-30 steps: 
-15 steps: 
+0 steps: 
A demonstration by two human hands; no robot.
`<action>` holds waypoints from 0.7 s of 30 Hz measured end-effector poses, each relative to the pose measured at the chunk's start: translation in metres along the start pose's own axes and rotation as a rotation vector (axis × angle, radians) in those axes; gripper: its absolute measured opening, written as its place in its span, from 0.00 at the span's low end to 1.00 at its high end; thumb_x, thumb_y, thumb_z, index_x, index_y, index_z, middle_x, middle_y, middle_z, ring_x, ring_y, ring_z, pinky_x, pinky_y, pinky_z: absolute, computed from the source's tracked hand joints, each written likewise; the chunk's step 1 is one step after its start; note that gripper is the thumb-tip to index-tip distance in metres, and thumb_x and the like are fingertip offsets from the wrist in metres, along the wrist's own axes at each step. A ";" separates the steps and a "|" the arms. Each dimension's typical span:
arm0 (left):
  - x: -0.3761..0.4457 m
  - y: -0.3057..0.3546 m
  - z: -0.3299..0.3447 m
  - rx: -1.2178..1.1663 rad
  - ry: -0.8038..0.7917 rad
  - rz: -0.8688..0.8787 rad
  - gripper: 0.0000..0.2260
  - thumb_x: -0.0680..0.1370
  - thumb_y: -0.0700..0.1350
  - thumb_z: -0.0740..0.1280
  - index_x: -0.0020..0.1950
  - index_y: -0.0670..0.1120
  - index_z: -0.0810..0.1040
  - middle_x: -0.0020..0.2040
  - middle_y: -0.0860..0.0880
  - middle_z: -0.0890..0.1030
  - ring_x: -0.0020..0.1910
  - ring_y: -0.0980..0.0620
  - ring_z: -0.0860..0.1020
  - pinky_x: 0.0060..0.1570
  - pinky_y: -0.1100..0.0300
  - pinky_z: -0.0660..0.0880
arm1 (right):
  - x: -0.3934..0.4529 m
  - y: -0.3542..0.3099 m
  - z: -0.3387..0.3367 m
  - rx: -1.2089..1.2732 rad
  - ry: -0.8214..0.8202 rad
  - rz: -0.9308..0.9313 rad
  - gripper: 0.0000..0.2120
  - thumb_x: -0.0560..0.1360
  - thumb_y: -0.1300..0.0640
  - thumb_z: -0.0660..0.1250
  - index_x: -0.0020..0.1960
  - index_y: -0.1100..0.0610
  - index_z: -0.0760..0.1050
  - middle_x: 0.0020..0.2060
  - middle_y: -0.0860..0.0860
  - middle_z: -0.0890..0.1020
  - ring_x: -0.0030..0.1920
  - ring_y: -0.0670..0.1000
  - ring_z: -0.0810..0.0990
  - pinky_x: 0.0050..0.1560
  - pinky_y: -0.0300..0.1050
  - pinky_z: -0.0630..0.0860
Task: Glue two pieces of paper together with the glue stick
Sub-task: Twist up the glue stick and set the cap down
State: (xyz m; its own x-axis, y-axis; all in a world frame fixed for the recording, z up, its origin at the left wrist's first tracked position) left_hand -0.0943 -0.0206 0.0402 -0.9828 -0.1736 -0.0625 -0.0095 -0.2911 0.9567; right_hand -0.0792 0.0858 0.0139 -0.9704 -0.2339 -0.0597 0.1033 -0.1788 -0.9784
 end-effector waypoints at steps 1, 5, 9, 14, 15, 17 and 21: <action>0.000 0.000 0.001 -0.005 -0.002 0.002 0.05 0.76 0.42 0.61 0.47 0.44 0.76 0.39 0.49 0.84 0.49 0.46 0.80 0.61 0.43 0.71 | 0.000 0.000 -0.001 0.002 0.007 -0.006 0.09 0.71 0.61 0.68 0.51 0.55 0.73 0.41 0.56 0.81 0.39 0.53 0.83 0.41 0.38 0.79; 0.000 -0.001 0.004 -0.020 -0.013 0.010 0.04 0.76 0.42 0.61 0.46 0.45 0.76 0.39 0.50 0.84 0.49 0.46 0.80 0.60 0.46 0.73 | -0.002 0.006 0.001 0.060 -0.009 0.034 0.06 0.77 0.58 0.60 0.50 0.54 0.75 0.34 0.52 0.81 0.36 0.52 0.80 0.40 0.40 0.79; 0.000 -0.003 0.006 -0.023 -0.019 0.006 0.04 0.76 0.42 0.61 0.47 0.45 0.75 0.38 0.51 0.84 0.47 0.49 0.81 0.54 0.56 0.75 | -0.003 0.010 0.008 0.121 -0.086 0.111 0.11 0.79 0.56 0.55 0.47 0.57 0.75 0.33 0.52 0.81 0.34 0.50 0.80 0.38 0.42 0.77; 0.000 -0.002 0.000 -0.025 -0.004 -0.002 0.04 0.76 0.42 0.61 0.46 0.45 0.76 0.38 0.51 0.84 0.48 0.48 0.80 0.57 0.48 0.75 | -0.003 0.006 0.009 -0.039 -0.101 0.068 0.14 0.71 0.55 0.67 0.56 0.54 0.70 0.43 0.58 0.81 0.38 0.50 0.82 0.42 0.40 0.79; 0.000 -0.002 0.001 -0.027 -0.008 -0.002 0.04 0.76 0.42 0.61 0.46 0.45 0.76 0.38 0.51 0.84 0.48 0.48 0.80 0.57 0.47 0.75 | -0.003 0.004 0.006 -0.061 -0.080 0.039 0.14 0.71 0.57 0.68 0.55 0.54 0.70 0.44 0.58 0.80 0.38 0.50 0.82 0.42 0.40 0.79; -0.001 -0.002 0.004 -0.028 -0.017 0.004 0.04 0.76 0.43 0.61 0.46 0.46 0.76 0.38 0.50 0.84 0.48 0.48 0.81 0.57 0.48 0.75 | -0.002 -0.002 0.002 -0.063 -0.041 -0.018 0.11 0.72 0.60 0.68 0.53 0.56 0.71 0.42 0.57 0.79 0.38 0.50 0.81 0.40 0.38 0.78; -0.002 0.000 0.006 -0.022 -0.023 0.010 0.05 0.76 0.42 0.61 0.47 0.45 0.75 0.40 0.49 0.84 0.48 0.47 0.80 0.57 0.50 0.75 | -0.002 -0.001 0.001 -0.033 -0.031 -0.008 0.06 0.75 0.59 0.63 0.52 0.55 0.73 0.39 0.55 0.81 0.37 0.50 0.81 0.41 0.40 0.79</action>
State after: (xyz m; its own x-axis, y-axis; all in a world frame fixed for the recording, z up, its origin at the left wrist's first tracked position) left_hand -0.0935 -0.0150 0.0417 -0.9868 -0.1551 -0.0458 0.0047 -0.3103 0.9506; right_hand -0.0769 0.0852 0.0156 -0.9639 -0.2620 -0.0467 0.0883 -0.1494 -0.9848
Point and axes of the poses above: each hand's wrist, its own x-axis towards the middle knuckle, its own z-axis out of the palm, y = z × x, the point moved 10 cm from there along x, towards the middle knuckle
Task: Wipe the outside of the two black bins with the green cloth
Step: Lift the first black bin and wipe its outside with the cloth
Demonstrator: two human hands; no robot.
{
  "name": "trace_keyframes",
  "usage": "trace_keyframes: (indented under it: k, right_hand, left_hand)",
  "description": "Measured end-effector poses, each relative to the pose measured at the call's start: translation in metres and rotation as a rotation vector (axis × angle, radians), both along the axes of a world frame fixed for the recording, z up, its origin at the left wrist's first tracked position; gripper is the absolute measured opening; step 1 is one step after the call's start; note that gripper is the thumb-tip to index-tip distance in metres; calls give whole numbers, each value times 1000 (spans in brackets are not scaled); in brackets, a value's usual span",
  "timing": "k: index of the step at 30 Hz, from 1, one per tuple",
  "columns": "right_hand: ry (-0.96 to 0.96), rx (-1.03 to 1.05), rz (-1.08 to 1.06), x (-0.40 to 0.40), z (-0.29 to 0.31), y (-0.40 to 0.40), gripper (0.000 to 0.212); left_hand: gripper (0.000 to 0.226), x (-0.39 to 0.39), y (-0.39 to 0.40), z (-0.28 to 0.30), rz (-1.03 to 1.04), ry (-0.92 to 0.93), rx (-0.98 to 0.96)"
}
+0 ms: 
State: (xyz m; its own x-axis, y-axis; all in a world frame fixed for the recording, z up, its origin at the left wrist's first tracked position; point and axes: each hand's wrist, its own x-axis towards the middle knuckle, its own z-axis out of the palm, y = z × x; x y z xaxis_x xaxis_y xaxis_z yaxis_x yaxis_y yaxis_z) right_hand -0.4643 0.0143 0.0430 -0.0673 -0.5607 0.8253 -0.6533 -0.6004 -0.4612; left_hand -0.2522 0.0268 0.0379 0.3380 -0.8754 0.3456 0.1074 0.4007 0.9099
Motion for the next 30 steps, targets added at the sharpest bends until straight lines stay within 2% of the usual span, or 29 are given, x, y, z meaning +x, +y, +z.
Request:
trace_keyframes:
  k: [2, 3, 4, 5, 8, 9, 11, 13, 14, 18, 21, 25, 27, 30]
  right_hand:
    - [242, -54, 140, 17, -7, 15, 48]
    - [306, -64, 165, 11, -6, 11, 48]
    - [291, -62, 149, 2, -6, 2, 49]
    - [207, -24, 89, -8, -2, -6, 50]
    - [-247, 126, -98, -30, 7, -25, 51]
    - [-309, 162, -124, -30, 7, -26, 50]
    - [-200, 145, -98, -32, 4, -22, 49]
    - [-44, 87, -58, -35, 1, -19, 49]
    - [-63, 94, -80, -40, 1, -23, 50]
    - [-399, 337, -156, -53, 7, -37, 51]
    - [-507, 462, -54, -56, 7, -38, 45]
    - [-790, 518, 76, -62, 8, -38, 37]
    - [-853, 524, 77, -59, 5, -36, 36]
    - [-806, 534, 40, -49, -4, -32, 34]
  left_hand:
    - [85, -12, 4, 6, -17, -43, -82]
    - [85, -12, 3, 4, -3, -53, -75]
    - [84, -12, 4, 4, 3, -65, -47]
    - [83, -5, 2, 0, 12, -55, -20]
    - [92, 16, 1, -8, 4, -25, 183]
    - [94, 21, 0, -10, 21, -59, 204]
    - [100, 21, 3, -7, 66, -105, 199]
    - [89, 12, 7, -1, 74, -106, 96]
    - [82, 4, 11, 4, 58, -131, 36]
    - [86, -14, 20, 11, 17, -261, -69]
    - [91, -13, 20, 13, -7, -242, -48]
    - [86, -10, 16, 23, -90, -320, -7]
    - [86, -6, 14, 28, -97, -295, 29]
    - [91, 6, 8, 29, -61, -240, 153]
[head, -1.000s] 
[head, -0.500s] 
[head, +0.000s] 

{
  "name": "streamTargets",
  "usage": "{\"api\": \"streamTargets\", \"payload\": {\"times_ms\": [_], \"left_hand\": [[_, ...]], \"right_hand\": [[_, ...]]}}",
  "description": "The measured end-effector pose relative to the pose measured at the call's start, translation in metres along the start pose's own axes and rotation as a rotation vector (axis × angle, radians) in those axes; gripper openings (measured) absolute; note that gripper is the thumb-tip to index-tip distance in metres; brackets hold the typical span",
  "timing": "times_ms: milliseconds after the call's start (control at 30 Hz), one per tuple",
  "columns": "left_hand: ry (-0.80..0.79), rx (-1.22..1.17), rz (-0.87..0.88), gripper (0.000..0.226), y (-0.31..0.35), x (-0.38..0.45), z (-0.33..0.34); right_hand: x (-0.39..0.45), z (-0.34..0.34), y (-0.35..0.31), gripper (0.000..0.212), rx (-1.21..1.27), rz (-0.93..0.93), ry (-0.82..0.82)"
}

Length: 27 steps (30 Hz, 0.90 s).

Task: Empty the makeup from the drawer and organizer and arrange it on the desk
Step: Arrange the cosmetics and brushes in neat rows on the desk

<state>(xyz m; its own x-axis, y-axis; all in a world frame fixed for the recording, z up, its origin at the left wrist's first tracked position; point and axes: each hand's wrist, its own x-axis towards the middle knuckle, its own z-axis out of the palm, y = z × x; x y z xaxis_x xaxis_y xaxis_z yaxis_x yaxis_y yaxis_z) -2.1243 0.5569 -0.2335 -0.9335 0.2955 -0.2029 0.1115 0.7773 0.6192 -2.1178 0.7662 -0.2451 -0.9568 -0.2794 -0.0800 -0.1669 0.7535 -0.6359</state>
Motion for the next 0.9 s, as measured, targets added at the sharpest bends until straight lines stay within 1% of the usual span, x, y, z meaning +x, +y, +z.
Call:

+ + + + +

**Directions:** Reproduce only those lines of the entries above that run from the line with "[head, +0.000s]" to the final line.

**Response below:**
[head, +0.000s] 

{
  "name": "streamTargets",
  "usage": "{\"api\": \"streamTargets\", \"payload\": {\"times_ms\": [_], \"left_hand\": [[_, ...]], \"right_hand\": [[_, ...]]}}",
  "description": "The measured end-effector pose relative to the pose measured at the call's start, translation in metres along the start pose's own axes and rotation as a rotation vector (axis × angle, radians) in those axes; gripper openings (measured) absolute; note that gripper is the thumb-tip to index-tip distance in metres; brackets hold the typical span",
  "timing": "times_ms: milliseconds after the call's start (control at 30 Hz), one per tuple",
  "columns": "left_hand: ry (-0.80..0.79), rx (-1.22..1.17), rz (-0.87..0.88), gripper (0.000..0.226), y (-0.31..0.35), x (-0.38..0.45), z (-0.33..0.34); right_hand: x (-0.39..0.45), z (-0.34..0.34), y (-0.35..0.31), gripper (0.000..0.212), rx (-1.21..1.27), rz (-0.93..0.93), ry (-0.82..0.82)"
}

Length: 27 steps (30 Hz, 0.90 s).

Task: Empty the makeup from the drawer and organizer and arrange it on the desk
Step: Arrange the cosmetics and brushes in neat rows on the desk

<state>(xyz m; its own x-axis, y-axis; all in a world frame fixed for the recording, z up, its origin at the left wrist's first tracked position; point and axes: each hand's wrist, its own x-axis towards the middle knuckle, its own z-axis out of the palm, y = z × x; x y z xaxis_x xaxis_y xaxis_z yaxis_x yaxis_y yaxis_z) -2.1243 0.5569 -0.2335 -0.9335 0.2955 -0.2029 0.1115 0.7773 0.6192 -2.1178 0.7662 -0.2451 -0.9568 -0.2794 -0.0800 -0.1669 0.7535 -0.6359</state>
Motion for the next 0.9 s, as measured, targets added at the sharpest bends until straight lines stay within 1% of the usual span, x, y, z meaning +x, +y, +z.
Call:

The output above is the complete answer.